Would such an entity be computationally smaller than a human?

Maybe? I don't have a strong intuition either way. It really doesn't seem like much of the "size" of the system is due to the encoding of the *goals*. Approximately 0 of the difference in size is due to the goals?

A much better mind design might be much smaller, but that wouldn't make it any less daemonic.

And if, in fact, the computationally smallest way to solve the IGF problem is as a side-effect of some processes optimizing for some other goal, then the minimum circuit is not daemon-free.
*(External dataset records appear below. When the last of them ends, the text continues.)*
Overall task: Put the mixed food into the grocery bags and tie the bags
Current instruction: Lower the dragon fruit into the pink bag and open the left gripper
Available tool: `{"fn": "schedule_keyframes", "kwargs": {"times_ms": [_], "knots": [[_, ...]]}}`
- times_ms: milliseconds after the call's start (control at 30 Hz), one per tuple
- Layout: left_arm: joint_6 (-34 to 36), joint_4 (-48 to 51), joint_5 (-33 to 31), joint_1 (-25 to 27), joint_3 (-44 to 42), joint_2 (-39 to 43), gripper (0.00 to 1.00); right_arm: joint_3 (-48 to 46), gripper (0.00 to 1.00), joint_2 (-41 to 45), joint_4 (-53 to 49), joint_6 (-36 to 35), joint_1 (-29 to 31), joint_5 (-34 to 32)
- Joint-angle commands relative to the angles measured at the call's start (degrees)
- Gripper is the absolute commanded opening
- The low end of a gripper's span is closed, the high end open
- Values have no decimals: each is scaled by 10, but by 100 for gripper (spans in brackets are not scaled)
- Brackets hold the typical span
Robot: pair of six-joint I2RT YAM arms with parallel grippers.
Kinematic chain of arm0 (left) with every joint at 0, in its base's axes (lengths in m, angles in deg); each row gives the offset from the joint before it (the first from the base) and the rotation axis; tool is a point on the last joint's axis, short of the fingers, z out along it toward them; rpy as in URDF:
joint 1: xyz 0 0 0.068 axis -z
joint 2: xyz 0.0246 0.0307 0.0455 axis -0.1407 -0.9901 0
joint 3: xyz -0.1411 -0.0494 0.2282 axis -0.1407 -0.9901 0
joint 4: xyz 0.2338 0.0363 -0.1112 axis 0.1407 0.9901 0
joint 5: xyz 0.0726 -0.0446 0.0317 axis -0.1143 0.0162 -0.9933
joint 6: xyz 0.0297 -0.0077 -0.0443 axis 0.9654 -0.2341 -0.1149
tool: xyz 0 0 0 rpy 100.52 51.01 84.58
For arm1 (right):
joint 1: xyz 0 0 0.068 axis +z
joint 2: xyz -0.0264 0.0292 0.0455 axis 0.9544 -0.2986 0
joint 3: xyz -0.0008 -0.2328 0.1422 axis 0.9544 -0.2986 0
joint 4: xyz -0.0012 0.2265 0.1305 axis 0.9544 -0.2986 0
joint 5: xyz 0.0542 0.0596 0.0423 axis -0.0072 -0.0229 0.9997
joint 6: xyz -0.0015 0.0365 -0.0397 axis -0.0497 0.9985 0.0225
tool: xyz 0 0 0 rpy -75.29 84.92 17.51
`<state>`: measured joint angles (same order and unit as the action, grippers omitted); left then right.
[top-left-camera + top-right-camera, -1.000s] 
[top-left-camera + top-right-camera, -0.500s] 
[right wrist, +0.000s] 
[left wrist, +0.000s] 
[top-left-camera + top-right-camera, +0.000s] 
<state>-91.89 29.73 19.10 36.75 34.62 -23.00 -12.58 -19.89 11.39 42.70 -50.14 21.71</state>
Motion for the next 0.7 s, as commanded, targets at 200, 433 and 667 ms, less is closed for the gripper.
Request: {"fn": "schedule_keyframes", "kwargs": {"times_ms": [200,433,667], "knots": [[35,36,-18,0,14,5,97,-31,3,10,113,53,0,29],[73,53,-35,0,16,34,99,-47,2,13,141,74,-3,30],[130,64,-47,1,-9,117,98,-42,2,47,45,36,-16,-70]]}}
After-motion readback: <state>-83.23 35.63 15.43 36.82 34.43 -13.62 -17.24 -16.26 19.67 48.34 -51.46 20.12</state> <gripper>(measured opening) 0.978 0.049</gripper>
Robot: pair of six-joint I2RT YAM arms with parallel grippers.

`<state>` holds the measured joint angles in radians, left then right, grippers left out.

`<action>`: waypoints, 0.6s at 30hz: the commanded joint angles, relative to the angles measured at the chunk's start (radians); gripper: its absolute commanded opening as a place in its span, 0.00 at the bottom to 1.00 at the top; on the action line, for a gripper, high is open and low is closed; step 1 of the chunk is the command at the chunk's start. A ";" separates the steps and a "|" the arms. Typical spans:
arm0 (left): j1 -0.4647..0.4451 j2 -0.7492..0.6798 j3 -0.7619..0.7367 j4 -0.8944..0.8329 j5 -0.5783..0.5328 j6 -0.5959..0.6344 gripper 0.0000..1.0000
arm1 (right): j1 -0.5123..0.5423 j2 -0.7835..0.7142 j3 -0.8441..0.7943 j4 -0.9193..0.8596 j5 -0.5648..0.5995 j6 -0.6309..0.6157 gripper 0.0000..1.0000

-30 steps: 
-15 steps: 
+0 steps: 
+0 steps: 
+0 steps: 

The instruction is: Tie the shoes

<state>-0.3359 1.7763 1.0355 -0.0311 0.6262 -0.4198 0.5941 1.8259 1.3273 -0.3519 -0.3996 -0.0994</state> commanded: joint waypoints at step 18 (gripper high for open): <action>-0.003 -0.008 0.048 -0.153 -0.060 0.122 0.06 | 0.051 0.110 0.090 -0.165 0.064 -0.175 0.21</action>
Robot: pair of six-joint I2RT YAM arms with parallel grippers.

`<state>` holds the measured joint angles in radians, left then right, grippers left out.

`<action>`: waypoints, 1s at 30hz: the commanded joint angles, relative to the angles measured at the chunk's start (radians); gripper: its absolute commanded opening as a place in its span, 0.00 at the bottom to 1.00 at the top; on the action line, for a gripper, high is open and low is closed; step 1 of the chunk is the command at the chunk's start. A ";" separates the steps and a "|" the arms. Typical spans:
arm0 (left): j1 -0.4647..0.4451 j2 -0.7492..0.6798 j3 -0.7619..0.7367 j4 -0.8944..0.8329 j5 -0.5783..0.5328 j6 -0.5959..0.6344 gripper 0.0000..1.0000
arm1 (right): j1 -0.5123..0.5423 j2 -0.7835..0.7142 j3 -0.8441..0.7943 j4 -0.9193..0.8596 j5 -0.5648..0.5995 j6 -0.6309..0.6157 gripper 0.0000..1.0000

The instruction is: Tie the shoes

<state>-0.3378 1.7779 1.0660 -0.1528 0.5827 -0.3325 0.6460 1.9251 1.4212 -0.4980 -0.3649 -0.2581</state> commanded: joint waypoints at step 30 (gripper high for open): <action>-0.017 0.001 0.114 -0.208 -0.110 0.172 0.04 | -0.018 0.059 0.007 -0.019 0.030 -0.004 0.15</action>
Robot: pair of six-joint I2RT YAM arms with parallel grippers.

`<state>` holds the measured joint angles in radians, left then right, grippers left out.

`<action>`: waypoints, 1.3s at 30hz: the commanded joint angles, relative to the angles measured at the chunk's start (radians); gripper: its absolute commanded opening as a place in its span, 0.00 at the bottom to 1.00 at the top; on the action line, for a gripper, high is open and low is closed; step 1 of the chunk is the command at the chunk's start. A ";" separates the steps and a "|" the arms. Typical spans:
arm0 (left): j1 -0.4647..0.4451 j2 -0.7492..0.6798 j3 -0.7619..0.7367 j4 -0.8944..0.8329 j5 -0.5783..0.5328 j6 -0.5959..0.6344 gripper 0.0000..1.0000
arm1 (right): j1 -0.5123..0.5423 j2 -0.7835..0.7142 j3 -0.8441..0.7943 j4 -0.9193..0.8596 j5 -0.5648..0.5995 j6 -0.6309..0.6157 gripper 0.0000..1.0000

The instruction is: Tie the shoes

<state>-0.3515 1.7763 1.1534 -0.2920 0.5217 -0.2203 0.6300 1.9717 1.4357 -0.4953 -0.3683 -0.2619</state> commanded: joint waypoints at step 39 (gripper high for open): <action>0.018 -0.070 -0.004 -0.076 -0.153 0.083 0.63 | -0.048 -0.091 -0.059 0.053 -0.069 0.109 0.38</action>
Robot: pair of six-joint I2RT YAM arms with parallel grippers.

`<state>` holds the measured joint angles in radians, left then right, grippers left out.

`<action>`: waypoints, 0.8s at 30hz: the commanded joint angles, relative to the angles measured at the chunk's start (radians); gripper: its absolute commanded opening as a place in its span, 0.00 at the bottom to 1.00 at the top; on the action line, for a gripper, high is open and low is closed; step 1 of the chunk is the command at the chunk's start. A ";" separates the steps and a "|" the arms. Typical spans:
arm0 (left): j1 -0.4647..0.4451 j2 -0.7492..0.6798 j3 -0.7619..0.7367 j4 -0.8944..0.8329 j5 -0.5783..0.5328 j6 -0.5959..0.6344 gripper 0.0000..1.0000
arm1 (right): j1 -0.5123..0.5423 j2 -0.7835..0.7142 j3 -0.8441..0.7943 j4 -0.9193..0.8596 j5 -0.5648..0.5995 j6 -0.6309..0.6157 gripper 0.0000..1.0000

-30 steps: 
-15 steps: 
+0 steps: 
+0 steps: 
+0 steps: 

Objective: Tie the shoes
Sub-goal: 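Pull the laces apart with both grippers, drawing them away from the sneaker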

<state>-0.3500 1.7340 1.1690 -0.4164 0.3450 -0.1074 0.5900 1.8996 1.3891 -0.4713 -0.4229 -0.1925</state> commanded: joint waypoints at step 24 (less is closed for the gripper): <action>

Though I don't know of any good reason why is should be the case that not optimizing directly for the metric works better than optimizing directly for it. True, evolution "chose" to design human as adaptation-executors, but this seems due to evolution's constraints in searching the space, not due to indirectness having any virtue over directness. Right?

if the daemon is obfuscated, there is no efficient procedure which takes the daemon circuit as input and produces a smaller circuit that still solves the problem.

So we can't find any efficient constructive argument. That rules out most of the obvious strategies.

I don't think the procedure needs to be efficient to solve the problem, since we only care about existence of a smaller circuit (not an efficient way to produce it).

I don't think this question has much intrinsic importance, because almost all realistic learning procedures involve a strong simplicity prior (e.g. weight sharing in neural networks).

Does this mean you do not expect daemons to occur in practice because they are too complicated?

No, I think a simplicity prior clearly leads to daemons in the limit.

We want to show that given any daemon, there is a smaller circuit that solves the problem.

Given any random circuit, you can not, in general, show whether it is the smallest circuit that produces the output it does. That's just Rice's theorem, right? So why would it be possible for a daemon?

Rice's theorem applies if you replace "circuit" with "Turing machine". The circuit version can be resolved with a finite brute force search.